The man had gotten into an argument with a bunch of other men outside one of the neighborhood’s countless hotels, The Marriott Marquis, when he unjustifiably fired his weapon.
The bullet ricocheted and struck a random pedestrian, the 21-year old marine Samuel Poulin, who was visiting from Kentucky to attend a baptism.
…
The shooting in Times Square came just days after a more peaceful but almost as remarkable event in “The Big Apple.”
Eric Adams won the first round of the Democrats’ primary election ahead of this fall’s mayoral election in the metropolis. The election is not decided, but he looks like the likely replacement for the unpopular Bill de Blasio. And why is it so noteworthy?
Because Eric Adams, a former police officer, has gone to the polls on one dominant agenda: Law and order must be restored in the streets of New York City. In fact, he was the only Democratic mayoral candidate to avoid the slogan that has become dominant in the left-wing part of the Democratic Party: “Defund the police.”
Eric Adams refused to go reform-crazy on the United States’ largest police force in ultra-left-wing New York City—and he’s leading.
Having read that far, I thought, “well, sure, but Democrats are now trying to blame Republicans for wanting to defund the police, so the average Berlingske reader isn’t going to see anything weird about a Democratic politician’s unwillingness to go against the Defund the Police mantra; they’re more likely wondering why the other candidates would support a Republican cause.”
But Borup actually gets to that. She really does. And even more: she cites the stats showing that police forces have been shrinking as a consequence of the national hysteria against them, and that (“surprisingly?”) murder and violent crime have been going through the roof. And then she actually includes a tweet describing Biden spokesperson Jen Psaki’s claim that Republicans have been calling to defund the police as “absolutely shameless.”
Which, of course, it was—one just doesn’t expect Berlingske to acknowledge as much.
The article concludes:
Eric Adams himself says that duality makes him the man of the future. That the rest of the party should take a look at the city that never sleeps and realize that they themselves have fallen asleep at the wheel.
The people want security, he believes. The police’s time as a whipping boy is about to ebb. There are many indications that he is right.
One nit here: The people always want security. Always have, always will. The people never wanted the police defunded or diminished (although many, myself included, would like to see substantial police reform). There’s not a poll out there, nor has there been, that shows a majority of voters of any class, color, sex, or age asking for fewer police. Only the demented hysterics of the Democratic Party ever said that.
The biographical note for Borup says that she’s a foreign correspondent “who has previously lived in New York.” I wonder if her honest appraisal of what’s going on there is partly informed by old friends still in the city telling her what a violent shithole it’s becoming. Or perhaps she lived there during the Giuliani administration, as I did, and can see the obvious decline for herself, even from afar.

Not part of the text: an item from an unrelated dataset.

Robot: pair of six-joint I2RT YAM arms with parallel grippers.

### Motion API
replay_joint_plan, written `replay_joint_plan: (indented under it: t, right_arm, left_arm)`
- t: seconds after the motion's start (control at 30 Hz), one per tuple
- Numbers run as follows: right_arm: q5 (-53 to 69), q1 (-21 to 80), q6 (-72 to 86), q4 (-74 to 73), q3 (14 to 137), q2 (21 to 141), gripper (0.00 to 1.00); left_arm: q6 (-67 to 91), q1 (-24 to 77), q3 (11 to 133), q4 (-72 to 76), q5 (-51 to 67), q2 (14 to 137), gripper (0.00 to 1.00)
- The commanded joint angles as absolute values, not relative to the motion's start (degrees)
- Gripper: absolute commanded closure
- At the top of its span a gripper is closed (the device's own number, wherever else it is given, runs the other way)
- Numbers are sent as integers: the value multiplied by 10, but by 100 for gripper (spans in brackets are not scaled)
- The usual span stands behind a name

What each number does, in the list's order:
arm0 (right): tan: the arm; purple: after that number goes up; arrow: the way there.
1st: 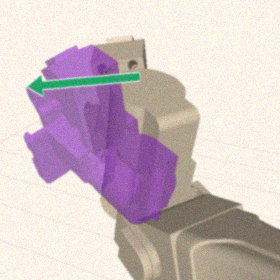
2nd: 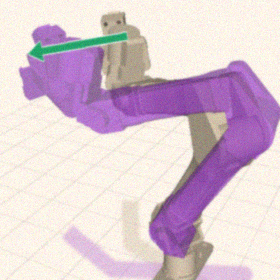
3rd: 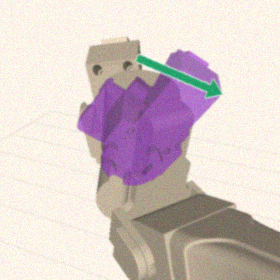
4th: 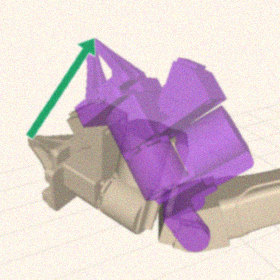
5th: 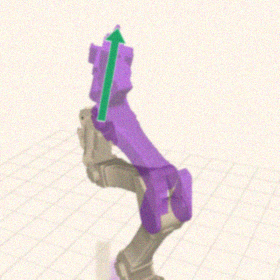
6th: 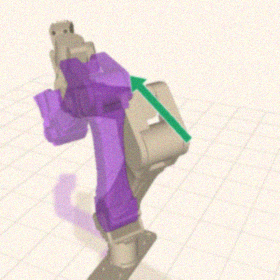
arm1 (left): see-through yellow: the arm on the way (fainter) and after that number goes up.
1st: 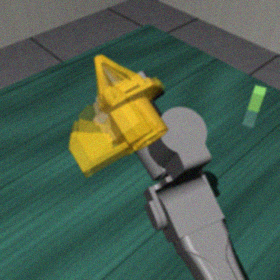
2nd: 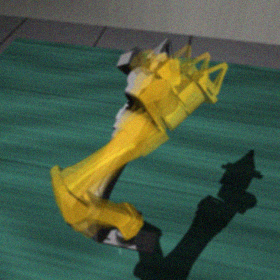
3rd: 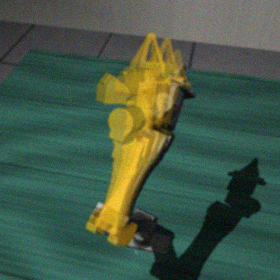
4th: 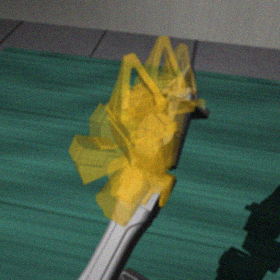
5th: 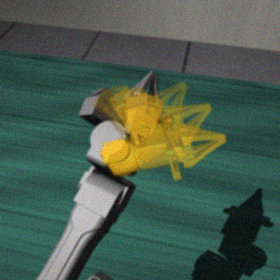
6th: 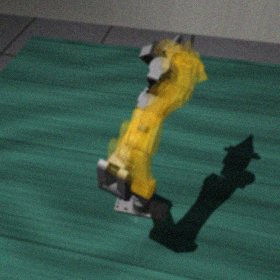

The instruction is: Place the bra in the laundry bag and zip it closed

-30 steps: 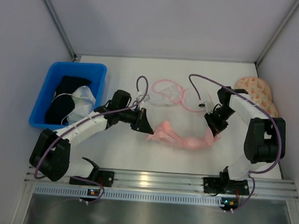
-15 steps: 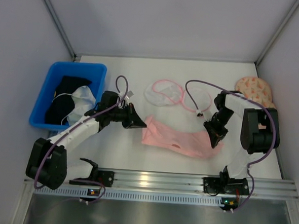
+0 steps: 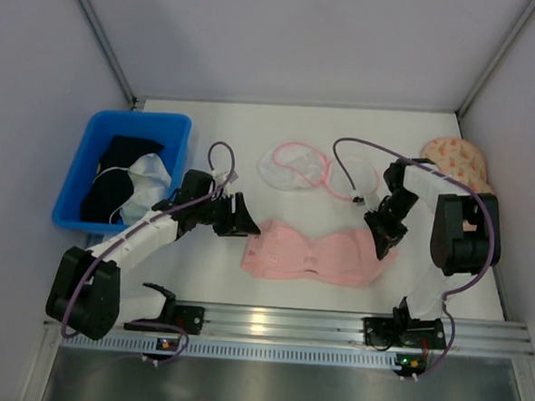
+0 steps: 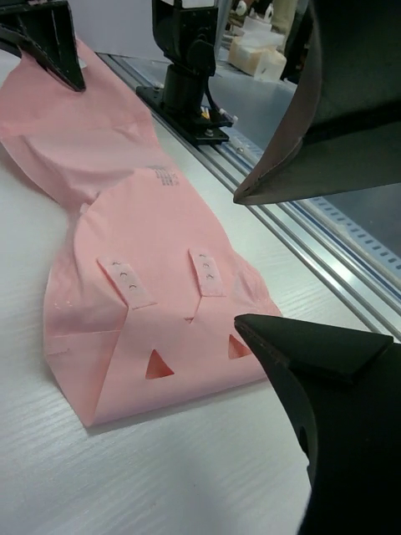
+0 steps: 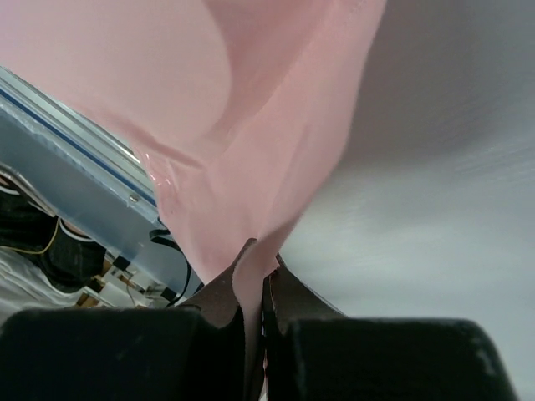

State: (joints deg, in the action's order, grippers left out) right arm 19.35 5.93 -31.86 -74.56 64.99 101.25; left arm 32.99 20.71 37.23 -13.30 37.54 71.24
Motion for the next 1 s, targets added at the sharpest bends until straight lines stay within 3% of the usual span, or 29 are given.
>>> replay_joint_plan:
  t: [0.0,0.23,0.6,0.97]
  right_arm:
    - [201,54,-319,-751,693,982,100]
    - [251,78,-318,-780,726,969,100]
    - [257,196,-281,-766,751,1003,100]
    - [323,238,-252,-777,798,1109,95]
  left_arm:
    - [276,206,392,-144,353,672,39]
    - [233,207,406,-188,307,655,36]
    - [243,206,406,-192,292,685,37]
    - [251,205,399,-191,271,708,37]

Either way: more like this, please.
For more than 150 years, race has been the Democratic Party’s particular obsession, their lever of choice in moving public opinion.
Obviously the party no longer supports slavery, Jim Crow laws, or the KKK. But their obsession with race is nevertheless undiminished, and will be until voters punish instead of reward them for it.
A law-and-order former cop being elected mayor of New York would certainly be a step in the right direction.
(Disclaimers: I doubt I support Adams on very much beyond his determination to get things back under control in what, in good times, really is the Greatest City in the World. After all, you don’t get to be president of Brooklyn by advocating conservative issues. I also understand that as a candidate who has challenged election results, he’ll probably have to be universally reviled and deplatformed.)